Dennoch ist für uns als Union klar, dass Israels legitime Sicherheitsinteressen vollständig gewahrt werden müssen. Das Existenzrecht Israels muss allgemein anerkannt werden, vor allem durch die radikalislamische Hamas. Wie Sie es richtig in Ihrem Schreiben an mich ansprechen, hat Deutschland in der Frage der Sicherheit Israels eine historische Verpflichtung. Es ist nach unserer tiefen Überzeugung Teil der deutschen Staatsräson, die Sicherheit des Staates Israel zu garantieren, wie es auch die Bundeskanzlerin in ihrer Rede vor der Knesset 2008 zum 60. Jahrestag der Gründung des Staates Israel erklärt hat.

Eine nachhaltige Lösung des israelisch-palästinensischen Konflikts ist nach Überzeugung Deutschlands und seiner Partner nur auf dem Verhandlungsweg zu erreichen. Voraussetzung hierfür ist der ernsthafte Wille aller beteiligten Akteure, sich auf Verhandlungen einzulassen. Die Konfliktparteien benötigen zusätzlich Unterstützung von außen. Deutschland trägt durch seine Geschichte eine besondere moralische Verantwortung für die Sicherheit und Existenz des Staates Israel. Gleichzeitig unterstützt es aber auch die Gründung eines unabhängigen palästinensischen Staates und setzt sich somit für eine Zwei-Staaten-Lösung ein. Da derzeit die Verhandlungen zwischen Israelis und Palästinensern auf Eis liegen, konzentrieren sich die internationalen Bemühungen darauf, die Parteien so bald wie möglich wieder an den Verhandlungstisch zu bringen. Nach meiner Ansicht kann nur ein umfassender Prozess, der auf der Roadmap, dem Annapolis-Prozesse, den so genannten „Proximity Talks“ und weiteren Friedensinitiativen aufbaut, in dem offene Statusfragen geklärt werden und der in einer -zwei-Staaten-Lösung mündet, zu einem tragfähigen Frieden im Nahen Osten beitragen.

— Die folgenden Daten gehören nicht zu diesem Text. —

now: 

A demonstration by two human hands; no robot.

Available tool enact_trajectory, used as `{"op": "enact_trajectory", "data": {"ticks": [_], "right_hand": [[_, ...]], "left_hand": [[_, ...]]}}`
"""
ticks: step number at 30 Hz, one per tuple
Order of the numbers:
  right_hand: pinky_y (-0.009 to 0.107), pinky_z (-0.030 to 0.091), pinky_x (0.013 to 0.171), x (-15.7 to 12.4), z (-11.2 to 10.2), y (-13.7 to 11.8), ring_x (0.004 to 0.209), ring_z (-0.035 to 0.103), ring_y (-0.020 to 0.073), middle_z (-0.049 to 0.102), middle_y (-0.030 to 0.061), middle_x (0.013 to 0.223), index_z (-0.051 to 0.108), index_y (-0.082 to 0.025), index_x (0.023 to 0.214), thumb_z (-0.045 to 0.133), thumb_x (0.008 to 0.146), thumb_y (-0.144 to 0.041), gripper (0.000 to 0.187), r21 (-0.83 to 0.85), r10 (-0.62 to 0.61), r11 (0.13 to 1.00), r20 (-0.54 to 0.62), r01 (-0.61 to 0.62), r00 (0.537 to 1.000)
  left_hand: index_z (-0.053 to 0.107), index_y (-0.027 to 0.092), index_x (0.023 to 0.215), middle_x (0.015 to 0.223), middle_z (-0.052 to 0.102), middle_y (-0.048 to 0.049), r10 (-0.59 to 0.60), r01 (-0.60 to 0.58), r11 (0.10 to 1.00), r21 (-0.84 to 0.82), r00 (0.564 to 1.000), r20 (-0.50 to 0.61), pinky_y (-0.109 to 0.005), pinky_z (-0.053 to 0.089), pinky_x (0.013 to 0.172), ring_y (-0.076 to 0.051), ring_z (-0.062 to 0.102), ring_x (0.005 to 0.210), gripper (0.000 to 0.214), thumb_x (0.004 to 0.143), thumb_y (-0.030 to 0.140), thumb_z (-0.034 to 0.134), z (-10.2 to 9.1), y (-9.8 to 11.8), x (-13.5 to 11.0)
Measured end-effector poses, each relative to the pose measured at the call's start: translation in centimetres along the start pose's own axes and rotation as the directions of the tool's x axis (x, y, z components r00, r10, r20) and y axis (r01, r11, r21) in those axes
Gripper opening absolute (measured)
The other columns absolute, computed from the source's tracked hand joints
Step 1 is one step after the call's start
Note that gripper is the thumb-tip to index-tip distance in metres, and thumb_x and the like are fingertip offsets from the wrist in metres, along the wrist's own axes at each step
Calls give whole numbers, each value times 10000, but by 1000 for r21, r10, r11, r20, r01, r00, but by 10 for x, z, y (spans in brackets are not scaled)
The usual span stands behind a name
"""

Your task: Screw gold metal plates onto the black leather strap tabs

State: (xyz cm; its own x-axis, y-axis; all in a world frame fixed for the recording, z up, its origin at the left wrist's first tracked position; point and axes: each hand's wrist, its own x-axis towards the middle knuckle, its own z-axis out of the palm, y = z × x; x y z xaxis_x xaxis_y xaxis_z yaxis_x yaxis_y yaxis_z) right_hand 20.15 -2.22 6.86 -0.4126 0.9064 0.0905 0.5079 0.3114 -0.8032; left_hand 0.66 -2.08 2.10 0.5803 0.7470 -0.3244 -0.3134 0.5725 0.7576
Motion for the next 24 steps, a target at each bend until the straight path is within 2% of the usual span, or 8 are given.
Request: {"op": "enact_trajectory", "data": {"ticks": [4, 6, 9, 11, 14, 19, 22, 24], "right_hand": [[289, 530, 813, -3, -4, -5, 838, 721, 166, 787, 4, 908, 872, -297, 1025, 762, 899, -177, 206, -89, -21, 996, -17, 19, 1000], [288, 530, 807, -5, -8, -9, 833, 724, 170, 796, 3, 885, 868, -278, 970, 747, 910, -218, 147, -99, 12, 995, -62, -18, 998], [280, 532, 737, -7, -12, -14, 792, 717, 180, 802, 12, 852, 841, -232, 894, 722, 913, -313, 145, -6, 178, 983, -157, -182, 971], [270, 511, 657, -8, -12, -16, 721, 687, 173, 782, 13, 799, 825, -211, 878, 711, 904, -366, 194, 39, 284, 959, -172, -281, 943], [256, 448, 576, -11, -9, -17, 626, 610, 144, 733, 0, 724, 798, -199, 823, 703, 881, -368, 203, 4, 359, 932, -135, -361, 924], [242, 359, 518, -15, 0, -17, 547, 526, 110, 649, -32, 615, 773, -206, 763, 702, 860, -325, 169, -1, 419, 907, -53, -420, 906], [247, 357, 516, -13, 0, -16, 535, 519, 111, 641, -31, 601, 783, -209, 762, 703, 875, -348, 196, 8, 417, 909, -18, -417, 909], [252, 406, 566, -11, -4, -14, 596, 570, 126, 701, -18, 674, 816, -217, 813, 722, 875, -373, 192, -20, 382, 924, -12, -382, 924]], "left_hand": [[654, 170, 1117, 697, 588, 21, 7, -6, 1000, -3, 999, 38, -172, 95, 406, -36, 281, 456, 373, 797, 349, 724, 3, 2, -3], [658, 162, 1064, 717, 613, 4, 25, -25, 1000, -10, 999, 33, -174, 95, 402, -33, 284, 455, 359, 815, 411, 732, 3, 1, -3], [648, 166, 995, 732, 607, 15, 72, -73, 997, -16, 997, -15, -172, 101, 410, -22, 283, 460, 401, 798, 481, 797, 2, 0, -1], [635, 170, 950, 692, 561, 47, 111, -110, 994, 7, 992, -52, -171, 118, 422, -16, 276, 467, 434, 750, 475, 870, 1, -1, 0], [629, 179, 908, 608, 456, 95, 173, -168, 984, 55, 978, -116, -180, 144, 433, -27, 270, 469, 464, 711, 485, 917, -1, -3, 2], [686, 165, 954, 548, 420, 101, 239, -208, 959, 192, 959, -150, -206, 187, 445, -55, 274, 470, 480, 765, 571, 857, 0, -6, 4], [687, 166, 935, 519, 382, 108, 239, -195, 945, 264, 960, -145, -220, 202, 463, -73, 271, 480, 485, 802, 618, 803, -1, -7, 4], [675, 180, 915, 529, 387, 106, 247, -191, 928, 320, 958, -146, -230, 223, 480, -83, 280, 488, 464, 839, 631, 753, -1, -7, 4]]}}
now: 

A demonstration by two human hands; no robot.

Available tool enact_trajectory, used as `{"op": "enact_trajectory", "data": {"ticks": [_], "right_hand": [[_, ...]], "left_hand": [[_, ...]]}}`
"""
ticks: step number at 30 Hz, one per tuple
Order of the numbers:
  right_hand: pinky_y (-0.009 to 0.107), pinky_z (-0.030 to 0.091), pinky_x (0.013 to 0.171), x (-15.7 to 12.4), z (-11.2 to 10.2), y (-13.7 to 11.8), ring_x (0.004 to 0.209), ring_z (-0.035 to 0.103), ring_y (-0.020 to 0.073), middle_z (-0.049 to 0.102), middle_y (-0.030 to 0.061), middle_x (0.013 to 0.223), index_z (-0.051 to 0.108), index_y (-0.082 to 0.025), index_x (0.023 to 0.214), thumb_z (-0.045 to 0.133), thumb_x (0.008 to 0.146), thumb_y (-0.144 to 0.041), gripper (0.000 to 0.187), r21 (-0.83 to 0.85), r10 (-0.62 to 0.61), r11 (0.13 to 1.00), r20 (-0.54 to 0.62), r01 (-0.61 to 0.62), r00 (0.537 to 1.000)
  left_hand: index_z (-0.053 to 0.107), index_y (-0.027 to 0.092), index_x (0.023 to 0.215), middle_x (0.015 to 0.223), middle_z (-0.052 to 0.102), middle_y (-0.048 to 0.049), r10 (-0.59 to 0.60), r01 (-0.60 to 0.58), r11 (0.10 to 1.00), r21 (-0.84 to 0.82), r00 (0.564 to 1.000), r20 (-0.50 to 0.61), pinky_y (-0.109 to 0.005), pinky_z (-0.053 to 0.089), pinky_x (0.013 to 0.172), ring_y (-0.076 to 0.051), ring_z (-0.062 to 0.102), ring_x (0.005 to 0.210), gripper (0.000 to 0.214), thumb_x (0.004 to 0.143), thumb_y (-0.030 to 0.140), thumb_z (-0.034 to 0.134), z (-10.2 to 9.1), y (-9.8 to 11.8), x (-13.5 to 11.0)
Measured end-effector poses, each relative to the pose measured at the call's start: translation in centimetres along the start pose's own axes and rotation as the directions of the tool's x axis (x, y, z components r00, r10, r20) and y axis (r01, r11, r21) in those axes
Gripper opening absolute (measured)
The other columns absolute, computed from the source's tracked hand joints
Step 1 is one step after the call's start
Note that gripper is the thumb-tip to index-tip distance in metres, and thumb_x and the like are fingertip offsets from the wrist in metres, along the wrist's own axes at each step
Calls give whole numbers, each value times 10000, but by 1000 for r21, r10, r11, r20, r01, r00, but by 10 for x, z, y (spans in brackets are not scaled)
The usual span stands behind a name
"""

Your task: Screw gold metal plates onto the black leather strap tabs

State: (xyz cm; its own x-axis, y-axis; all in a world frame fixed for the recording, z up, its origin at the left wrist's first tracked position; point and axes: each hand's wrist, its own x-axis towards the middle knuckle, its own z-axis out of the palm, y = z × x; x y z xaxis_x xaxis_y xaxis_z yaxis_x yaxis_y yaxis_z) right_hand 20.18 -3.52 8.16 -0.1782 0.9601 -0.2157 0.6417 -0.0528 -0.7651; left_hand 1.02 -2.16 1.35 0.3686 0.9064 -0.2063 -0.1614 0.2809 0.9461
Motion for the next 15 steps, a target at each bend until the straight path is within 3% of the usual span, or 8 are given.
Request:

Eine offizielle Stellungnahme zu dieser Frage bezieht der Deutsche Bundestag in einem interfraktionellen Antrag der Fraktionen von CDU/CSU, FDP, SPD und Bündnis 90/ Die Grünen, in dem wir die Bundesregierung zur Aufklärung der Ereignisse um die Gaza-Flotte vom 31. Mai 2010, zur Verbesserung der allgemeinen Lage der Menschen in Gaza und zur weiteren Unterstützung des Nahost-Friedensprozesses auffordern. Mit diesem Antrag hat die Unionsfraktion gemeinsam mit der FDP-Fraktion den parteiübergreifenden Konsens hergestellt, den wir in dieser Debatte brauchen.